_What is needed_.
Drop every picture and copy exactly the lines from the one with "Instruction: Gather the" through the last line of the listing below.

_Data segment_.
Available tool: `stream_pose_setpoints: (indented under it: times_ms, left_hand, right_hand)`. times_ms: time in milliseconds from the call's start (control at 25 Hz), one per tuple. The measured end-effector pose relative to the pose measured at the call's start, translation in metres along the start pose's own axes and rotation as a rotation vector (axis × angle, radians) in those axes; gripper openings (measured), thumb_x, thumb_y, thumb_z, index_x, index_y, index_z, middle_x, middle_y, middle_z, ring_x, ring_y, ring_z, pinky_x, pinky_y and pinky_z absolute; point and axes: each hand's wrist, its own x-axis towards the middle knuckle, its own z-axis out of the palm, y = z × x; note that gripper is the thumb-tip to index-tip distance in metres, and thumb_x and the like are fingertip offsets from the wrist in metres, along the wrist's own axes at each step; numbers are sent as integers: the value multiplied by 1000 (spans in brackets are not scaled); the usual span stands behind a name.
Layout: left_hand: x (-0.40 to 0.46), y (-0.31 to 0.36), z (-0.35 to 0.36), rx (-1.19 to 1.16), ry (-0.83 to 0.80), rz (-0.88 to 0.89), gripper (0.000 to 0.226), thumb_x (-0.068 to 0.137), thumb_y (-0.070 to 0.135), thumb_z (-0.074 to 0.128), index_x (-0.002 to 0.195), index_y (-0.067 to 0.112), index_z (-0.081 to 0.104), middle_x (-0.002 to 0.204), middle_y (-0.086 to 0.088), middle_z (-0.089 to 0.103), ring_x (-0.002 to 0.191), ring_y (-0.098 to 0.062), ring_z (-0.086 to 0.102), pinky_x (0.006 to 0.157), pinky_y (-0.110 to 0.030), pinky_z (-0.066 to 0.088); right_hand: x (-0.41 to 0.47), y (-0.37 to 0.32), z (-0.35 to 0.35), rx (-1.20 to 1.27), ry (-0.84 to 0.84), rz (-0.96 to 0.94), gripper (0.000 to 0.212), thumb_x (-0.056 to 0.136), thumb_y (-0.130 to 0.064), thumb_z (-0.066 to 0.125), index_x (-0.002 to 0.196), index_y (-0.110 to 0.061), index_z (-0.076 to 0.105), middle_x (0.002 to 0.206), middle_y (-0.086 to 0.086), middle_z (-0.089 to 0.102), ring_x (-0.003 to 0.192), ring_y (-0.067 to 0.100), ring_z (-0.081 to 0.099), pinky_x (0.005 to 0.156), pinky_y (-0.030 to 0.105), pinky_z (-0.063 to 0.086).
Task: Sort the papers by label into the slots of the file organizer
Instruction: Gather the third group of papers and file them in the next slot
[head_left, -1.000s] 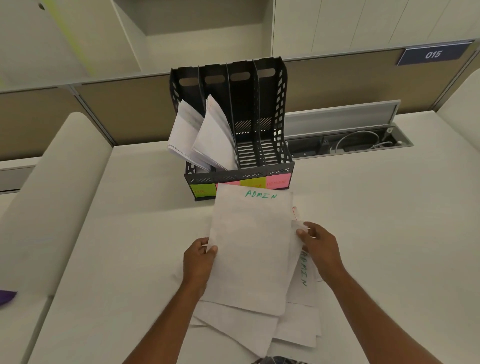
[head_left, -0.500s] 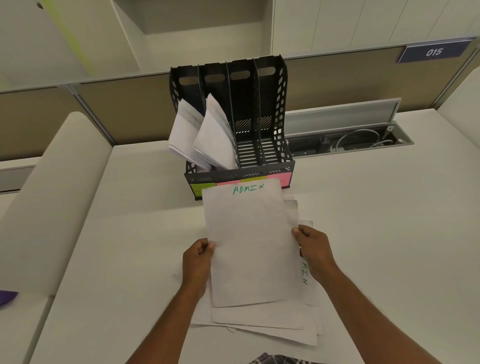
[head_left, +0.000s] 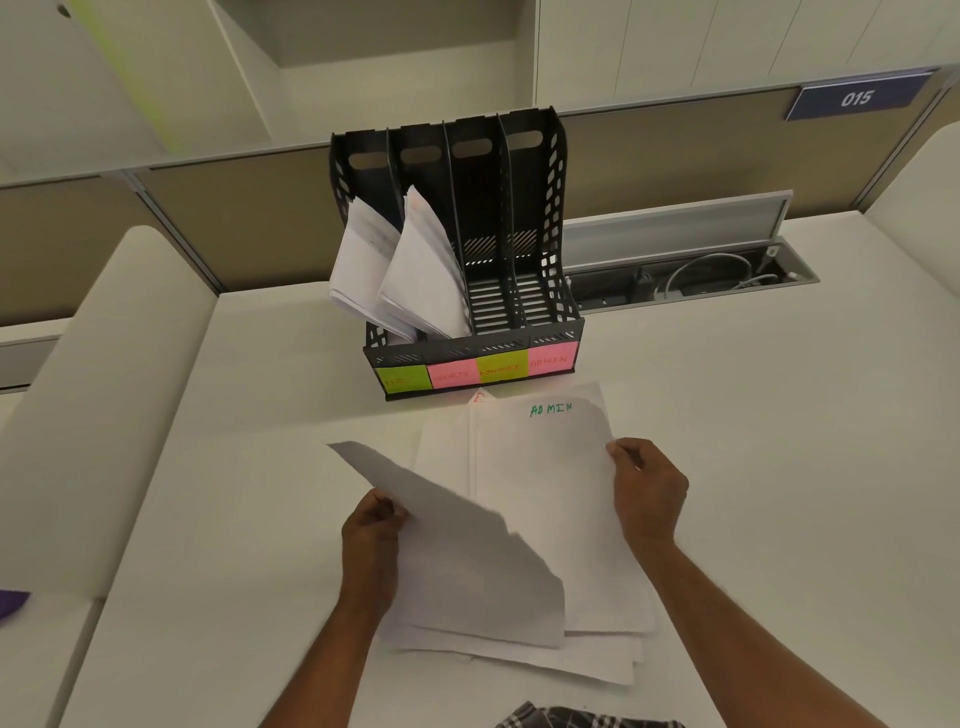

_Answer box_.
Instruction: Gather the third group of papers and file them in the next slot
[head_left, -1.000s] 
[head_left, -0.500s] 
[head_left, +0.000s] 

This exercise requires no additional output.